* **TASK BRIEF**:
Copy out, exactly, the first line of the entries below and every line after it through the one containing "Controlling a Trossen".
▬▬▬
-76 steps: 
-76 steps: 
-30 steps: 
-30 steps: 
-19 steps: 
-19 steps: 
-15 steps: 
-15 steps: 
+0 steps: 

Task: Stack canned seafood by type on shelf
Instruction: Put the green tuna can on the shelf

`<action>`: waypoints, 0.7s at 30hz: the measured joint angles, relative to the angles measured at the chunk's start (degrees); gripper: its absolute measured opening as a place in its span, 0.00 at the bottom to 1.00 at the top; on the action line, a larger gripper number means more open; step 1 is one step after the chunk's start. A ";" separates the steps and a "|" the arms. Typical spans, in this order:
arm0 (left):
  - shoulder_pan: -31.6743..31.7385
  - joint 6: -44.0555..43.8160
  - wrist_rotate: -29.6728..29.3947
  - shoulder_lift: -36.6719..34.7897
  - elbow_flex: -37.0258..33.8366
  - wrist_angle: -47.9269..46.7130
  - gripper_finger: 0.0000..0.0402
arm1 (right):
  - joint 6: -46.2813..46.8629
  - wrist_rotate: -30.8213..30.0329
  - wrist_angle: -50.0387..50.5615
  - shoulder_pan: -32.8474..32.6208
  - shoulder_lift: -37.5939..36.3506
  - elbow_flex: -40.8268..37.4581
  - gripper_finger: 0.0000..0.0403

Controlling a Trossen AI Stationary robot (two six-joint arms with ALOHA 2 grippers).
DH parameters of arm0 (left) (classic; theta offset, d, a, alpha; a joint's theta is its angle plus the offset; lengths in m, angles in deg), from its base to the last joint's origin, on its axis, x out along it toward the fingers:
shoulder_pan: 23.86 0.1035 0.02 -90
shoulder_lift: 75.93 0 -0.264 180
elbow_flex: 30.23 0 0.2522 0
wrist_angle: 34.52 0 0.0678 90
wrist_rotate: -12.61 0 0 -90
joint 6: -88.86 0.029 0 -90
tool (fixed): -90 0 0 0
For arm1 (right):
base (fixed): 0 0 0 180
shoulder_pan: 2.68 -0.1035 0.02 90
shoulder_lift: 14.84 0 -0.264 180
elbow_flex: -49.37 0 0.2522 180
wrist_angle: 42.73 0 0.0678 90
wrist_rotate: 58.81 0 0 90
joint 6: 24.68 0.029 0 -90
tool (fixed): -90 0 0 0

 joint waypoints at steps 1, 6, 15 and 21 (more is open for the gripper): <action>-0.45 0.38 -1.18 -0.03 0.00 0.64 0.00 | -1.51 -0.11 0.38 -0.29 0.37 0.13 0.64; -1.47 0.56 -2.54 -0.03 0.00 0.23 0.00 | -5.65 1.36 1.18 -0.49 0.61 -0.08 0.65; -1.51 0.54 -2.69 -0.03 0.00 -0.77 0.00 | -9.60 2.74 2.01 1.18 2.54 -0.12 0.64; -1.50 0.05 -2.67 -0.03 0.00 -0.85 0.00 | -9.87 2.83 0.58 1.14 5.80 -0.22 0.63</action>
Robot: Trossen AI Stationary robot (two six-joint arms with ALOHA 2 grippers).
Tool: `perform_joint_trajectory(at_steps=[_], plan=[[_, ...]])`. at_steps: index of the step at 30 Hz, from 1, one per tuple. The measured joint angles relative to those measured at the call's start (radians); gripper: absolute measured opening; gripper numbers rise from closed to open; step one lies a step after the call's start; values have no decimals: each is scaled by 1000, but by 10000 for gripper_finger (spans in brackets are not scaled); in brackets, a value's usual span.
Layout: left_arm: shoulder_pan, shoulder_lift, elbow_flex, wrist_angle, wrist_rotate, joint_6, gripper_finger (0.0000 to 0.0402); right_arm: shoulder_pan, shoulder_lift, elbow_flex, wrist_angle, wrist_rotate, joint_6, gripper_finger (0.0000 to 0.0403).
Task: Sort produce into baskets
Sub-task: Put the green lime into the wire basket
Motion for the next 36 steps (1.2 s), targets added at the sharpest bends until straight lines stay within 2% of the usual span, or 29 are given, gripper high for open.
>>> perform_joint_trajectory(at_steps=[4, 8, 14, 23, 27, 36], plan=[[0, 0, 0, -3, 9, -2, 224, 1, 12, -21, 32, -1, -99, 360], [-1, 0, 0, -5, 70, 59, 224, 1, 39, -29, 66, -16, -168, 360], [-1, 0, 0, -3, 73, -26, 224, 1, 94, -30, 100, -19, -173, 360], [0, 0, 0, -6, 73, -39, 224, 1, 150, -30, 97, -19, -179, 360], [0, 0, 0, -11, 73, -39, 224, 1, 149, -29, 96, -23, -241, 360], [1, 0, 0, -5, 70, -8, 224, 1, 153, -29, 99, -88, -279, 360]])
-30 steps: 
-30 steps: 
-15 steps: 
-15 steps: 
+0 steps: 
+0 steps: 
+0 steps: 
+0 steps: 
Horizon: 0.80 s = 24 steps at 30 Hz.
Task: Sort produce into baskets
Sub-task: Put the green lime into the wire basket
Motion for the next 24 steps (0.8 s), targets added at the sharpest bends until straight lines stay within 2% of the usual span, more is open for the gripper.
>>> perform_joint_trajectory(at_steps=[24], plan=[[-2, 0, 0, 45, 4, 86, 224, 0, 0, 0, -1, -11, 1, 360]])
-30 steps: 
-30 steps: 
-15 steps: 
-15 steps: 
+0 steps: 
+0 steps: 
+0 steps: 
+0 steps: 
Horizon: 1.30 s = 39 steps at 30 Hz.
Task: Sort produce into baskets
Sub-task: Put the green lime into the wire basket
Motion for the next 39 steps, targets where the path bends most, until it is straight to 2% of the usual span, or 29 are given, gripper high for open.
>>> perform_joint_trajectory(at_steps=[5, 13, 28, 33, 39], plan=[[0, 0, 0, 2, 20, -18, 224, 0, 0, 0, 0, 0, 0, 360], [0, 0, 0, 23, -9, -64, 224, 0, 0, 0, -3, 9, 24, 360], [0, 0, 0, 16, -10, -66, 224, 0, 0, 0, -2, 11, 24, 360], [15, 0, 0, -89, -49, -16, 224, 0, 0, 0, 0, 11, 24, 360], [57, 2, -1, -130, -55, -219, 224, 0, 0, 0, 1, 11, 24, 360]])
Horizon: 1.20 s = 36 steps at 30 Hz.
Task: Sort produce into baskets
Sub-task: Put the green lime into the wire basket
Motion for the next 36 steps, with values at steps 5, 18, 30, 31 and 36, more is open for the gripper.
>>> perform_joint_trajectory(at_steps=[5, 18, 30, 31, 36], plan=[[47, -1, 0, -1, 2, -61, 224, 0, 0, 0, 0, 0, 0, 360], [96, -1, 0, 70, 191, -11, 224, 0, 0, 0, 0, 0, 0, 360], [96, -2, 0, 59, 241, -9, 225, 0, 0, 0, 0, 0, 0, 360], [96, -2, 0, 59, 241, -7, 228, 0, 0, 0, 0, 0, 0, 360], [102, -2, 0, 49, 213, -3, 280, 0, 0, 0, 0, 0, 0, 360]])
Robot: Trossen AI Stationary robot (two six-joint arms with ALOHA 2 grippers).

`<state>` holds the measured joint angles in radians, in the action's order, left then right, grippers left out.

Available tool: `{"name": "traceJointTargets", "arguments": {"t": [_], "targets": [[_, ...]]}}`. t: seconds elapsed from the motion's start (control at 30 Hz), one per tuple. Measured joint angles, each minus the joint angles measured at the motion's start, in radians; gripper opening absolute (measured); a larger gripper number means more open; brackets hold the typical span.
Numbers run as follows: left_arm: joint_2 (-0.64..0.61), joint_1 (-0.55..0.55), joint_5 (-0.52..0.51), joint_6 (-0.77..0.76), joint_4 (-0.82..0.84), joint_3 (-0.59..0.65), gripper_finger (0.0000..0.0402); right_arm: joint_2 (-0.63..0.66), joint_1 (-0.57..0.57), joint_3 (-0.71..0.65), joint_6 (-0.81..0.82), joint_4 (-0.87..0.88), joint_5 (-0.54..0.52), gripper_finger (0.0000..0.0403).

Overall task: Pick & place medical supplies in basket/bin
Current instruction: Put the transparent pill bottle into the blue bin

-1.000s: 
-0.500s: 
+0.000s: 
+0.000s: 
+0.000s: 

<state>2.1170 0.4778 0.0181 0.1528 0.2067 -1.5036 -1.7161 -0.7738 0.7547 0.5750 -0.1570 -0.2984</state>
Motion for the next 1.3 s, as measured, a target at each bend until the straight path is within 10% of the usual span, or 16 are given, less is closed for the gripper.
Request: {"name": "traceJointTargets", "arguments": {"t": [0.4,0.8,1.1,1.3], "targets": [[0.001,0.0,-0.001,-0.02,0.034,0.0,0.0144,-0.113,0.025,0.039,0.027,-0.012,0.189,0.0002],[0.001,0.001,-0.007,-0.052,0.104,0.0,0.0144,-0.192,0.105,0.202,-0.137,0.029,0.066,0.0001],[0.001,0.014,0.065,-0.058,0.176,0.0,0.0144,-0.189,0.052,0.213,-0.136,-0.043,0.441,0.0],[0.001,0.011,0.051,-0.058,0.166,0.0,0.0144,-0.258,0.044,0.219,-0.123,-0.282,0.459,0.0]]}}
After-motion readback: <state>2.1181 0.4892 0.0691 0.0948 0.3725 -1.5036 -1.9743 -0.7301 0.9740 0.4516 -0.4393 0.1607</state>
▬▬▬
* **RESPONSE BELOW**:
-76 steps: 
-76 steps: 
-30 steps: 
-30 steps: 
-19 steps: 
-19 steps: 
-15 steps: 
-15 steps: 
+0 steps: 

Task: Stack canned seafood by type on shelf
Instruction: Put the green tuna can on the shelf

`<action>`: waypoints, 0.7s at 30hz: the measured joint angles, relative to the angles measured at the chunk's start (degrees); gripper: its absolute measured opening as a place in its span, 0.00 at the bottom to 1.00 at the top; on the action line, a larger gripper number means more open; step 1 is one step after the chunk's start. A ";" separates the steps and a "|" the arms. Typical spans, in this order:
arm0 (left):
  - shoulder_pan: -31.6743..31.7385
  - joint 6: -44.0555..43.8160
  - wrist_rotate: -29.6728..29.3947
  - shoulder_lift: -36.6719..34.7897
  - elbow_flex: -37.0258..33.8366
  - wrist_angle: -47.9269..46.7130
  - gripper_finger: 0.0000..0.0402
arm1 (right):
  - joint 6: -46.2813..46.8629
  - wrist_rotate: -30.8213..30.0329
  - wrist_angle: -50.0387..50.5615
  - shoulder_pan: -32.8474..32.6208
  - shoulder_lift: -37.5939..36.3506
  - elbow_flex: -40.8268..37.4581
  - gripper_finger: 0.0000..0.0403

Controlling a Trossen AI Stationary robot (two six-joint arms with ALOHA 2 grippers).

Apart from this answer, nothing more is required.